== Required work ==
Exclude the pictures, and otherwise reproduce the data in full.

== Dataset records ==

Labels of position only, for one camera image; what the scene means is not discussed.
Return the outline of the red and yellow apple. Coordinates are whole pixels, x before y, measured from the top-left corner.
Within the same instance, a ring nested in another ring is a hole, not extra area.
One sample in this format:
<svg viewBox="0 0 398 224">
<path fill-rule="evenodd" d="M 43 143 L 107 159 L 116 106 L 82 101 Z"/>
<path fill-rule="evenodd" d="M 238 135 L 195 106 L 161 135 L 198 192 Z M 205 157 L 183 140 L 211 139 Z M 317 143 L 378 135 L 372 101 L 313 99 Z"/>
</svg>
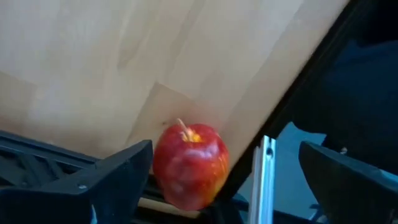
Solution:
<svg viewBox="0 0 398 224">
<path fill-rule="evenodd" d="M 211 126 L 186 125 L 178 118 L 160 135 L 152 170 L 166 202 L 185 211 L 201 210 L 228 178 L 229 151 Z"/>
</svg>

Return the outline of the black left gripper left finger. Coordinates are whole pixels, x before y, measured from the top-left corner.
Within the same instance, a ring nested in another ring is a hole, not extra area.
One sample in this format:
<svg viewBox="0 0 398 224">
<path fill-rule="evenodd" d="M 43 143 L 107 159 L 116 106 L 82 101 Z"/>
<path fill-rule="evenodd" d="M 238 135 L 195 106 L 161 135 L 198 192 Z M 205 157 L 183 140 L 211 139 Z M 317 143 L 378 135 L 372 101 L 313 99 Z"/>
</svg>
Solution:
<svg viewBox="0 0 398 224">
<path fill-rule="evenodd" d="M 61 179 L 0 190 L 0 224 L 129 224 L 149 176 L 143 140 Z"/>
</svg>

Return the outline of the silver metal bracket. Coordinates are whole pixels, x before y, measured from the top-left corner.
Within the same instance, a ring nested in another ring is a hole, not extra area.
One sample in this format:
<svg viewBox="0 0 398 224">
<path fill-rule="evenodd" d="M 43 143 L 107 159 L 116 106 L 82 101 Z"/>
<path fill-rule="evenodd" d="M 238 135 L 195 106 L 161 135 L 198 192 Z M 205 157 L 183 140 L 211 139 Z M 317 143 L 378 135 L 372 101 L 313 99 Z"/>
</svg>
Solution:
<svg viewBox="0 0 398 224">
<path fill-rule="evenodd" d="M 276 149 L 276 140 L 264 136 L 261 145 L 254 150 L 249 224 L 273 223 Z"/>
</svg>

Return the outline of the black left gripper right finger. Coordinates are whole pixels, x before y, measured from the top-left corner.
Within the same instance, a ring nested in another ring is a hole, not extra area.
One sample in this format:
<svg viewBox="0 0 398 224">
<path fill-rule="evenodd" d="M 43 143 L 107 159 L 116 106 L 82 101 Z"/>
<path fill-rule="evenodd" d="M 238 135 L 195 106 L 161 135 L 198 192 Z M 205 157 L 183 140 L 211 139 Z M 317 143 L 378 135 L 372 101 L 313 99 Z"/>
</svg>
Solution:
<svg viewBox="0 0 398 224">
<path fill-rule="evenodd" d="M 308 141 L 298 158 L 329 224 L 398 224 L 398 182 L 378 168 Z"/>
</svg>

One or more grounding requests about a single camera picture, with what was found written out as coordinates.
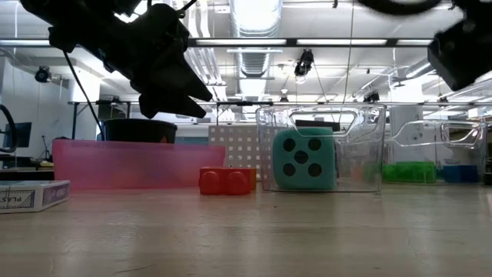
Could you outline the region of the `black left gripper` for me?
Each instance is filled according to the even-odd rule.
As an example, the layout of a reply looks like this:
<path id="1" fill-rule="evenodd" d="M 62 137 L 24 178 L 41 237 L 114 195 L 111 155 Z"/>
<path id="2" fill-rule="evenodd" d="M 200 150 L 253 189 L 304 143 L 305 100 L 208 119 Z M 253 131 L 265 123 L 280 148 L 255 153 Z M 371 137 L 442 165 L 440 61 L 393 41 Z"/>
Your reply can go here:
<path id="1" fill-rule="evenodd" d="M 141 114 L 159 112 L 203 118 L 206 114 L 193 98 L 211 101 L 212 94 L 184 58 L 187 29 L 182 13 L 166 4 L 150 5 L 131 22 L 118 18 L 130 14 L 136 3 L 49 3 L 48 40 L 70 53 L 79 46 L 102 62 L 109 72 L 120 72 L 133 83 L 152 83 L 170 72 L 171 83 L 181 91 L 144 91 L 139 95 Z"/>

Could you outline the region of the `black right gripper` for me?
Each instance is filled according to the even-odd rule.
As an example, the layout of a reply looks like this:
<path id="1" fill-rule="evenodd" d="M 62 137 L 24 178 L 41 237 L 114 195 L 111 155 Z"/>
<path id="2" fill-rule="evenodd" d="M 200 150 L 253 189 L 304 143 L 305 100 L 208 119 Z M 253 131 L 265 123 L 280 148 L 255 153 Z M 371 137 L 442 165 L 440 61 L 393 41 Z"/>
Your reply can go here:
<path id="1" fill-rule="evenodd" d="M 492 13 L 467 16 L 435 34 L 427 59 L 453 91 L 492 71 Z"/>

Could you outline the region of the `red toy brick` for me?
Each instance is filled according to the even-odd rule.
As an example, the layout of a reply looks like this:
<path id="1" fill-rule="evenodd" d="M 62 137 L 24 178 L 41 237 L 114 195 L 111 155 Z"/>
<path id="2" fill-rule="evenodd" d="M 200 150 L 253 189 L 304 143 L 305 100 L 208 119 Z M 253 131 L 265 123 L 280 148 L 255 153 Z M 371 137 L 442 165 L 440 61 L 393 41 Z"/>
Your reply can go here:
<path id="1" fill-rule="evenodd" d="M 198 186 L 202 195 L 249 195 L 252 192 L 250 168 L 201 168 Z"/>

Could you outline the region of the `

== Task output ==
Labels of position only, for one camera image; what the scene means is not discussed.
Return the outline of the red and yellow apple. Coordinates are whole pixels, x before y, measured from the top-left corner.
Within the same instance, a ring nested in another ring is a hole, not extra area.
One sample in this format:
<svg viewBox="0 0 398 224">
<path fill-rule="evenodd" d="M 43 143 L 107 159 L 116 106 L 82 101 Z"/>
<path fill-rule="evenodd" d="M 238 135 L 195 106 L 161 135 L 198 192 Z M 205 157 L 183 140 L 211 139 Z M 317 143 L 378 135 L 372 101 L 313 99 Z"/>
</svg>
Solution:
<svg viewBox="0 0 398 224">
<path fill-rule="evenodd" d="M 211 126 L 186 125 L 178 118 L 160 135 L 152 170 L 166 202 L 185 211 L 201 210 L 228 178 L 229 151 Z"/>
</svg>

Return the outline of the black left gripper left finger. Coordinates are whole pixels, x before y, measured from the top-left corner.
Within the same instance, a ring nested in another ring is a hole, not extra area.
One sample in this format:
<svg viewBox="0 0 398 224">
<path fill-rule="evenodd" d="M 43 143 L 107 159 L 116 106 L 82 101 Z"/>
<path fill-rule="evenodd" d="M 238 135 L 195 106 L 161 135 L 198 192 Z M 205 157 L 183 140 L 211 139 Z M 317 143 L 378 135 L 372 101 L 313 99 Z"/>
</svg>
Solution:
<svg viewBox="0 0 398 224">
<path fill-rule="evenodd" d="M 61 179 L 0 190 L 0 224 L 129 224 L 149 176 L 143 140 Z"/>
</svg>

Return the outline of the silver metal bracket. Coordinates are whole pixels, x before y, measured from the top-left corner.
Within the same instance, a ring nested in another ring is a hole, not extra area.
One sample in this format:
<svg viewBox="0 0 398 224">
<path fill-rule="evenodd" d="M 43 143 L 107 159 L 116 106 L 82 101 Z"/>
<path fill-rule="evenodd" d="M 238 135 L 195 106 L 161 135 L 198 192 Z M 205 157 L 183 140 L 211 139 Z M 317 143 L 378 135 L 372 101 L 313 99 Z"/>
</svg>
Solution:
<svg viewBox="0 0 398 224">
<path fill-rule="evenodd" d="M 276 149 L 276 140 L 264 136 L 261 145 L 254 150 L 249 224 L 273 223 Z"/>
</svg>

Return the outline of the black left gripper right finger. Coordinates are whole pixels, x before y, measured from the top-left corner.
Within the same instance, a ring nested in another ring is a hole, not extra area.
One sample in this format:
<svg viewBox="0 0 398 224">
<path fill-rule="evenodd" d="M 43 143 L 107 159 L 116 106 L 82 101 Z"/>
<path fill-rule="evenodd" d="M 238 135 L 195 106 L 161 135 L 198 192 Z M 205 157 L 183 140 L 211 139 Z M 317 143 L 378 135 L 372 101 L 313 99 Z"/>
</svg>
Solution:
<svg viewBox="0 0 398 224">
<path fill-rule="evenodd" d="M 308 141 L 298 158 L 329 224 L 398 224 L 398 182 L 378 168 Z"/>
</svg>

One or more grounding requests about a single camera picture, with what was found written out as coordinates.
Could you outline the region of the `black left gripper` for me?
Each instance is filled according to the even-odd rule.
As an example, the layout of a reply looks like this:
<path id="1" fill-rule="evenodd" d="M 62 137 L 24 178 L 41 237 L 114 195 L 111 155 Z"/>
<path id="2" fill-rule="evenodd" d="M 200 150 L 253 189 L 304 143 L 305 100 L 208 119 Z M 253 131 L 265 123 L 280 148 L 255 153 Z M 371 137 L 442 165 L 440 61 L 393 41 Z"/>
Your reply can go here:
<path id="1" fill-rule="evenodd" d="M 141 114 L 159 112 L 203 118 L 206 114 L 193 98 L 211 101 L 212 94 L 184 58 L 187 29 L 182 13 L 166 4 L 150 5 L 131 22 L 118 18 L 130 14 L 136 3 L 49 3 L 48 40 L 70 53 L 79 46 L 102 62 L 109 72 L 120 72 L 133 83 L 152 83 L 170 72 L 171 83 L 181 91 L 144 91 L 139 95 Z"/>

Could you outline the region of the `black right gripper` for me?
Each instance is filled according to the even-odd rule.
As an example, the layout of a reply looks like this:
<path id="1" fill-rule="evenodd" d="M 62 137 L 24 178 L 41 237 L 114 195 L 111 155 Z"/>
<path id="2" fill-rule="evenodd" d="M 200 150 L 253 189 L 304 143 L 305 100 L 208 119 Z M 253 131 L 265 123 L 280 148 L 255 153 Z M 371 137 L 442 165 L 440 61 L 393 41 Z"/>
Your reply can go here:
<path id="1" fill-rule="evenodd" d="M 492 13 L 467 16 L 435 34 L 427 59 L 453 91 L 492 71 Z"/>

Could you outline the region of the `red toy brick` for me?
Each instance is filled according to the even-odd rule.
As an example, the layout of a reply looks like this:
<path id="1" fill-rule="evenodd" d="M 62 137 L 24 178 L 41 237 L 114 195 L 111 155 Z"/>
<path id="2" fill-rule="evenodd" d="M 200 150 L 253 189 L 304 143 L 305 100 L 208 119 Z M 253 131 L 265 123 L 280 148 L 255 153 Z M 371 137 L 442 165 L 440 61 L 393 41 Z"/>
Your reply can go here:
<path id="1" fill-rule="evenodd" d="M 198 186 L 202 195 L 249 195 L 252 192 L 250 168 L 201 168 Z"/>

Could you outline the region of the `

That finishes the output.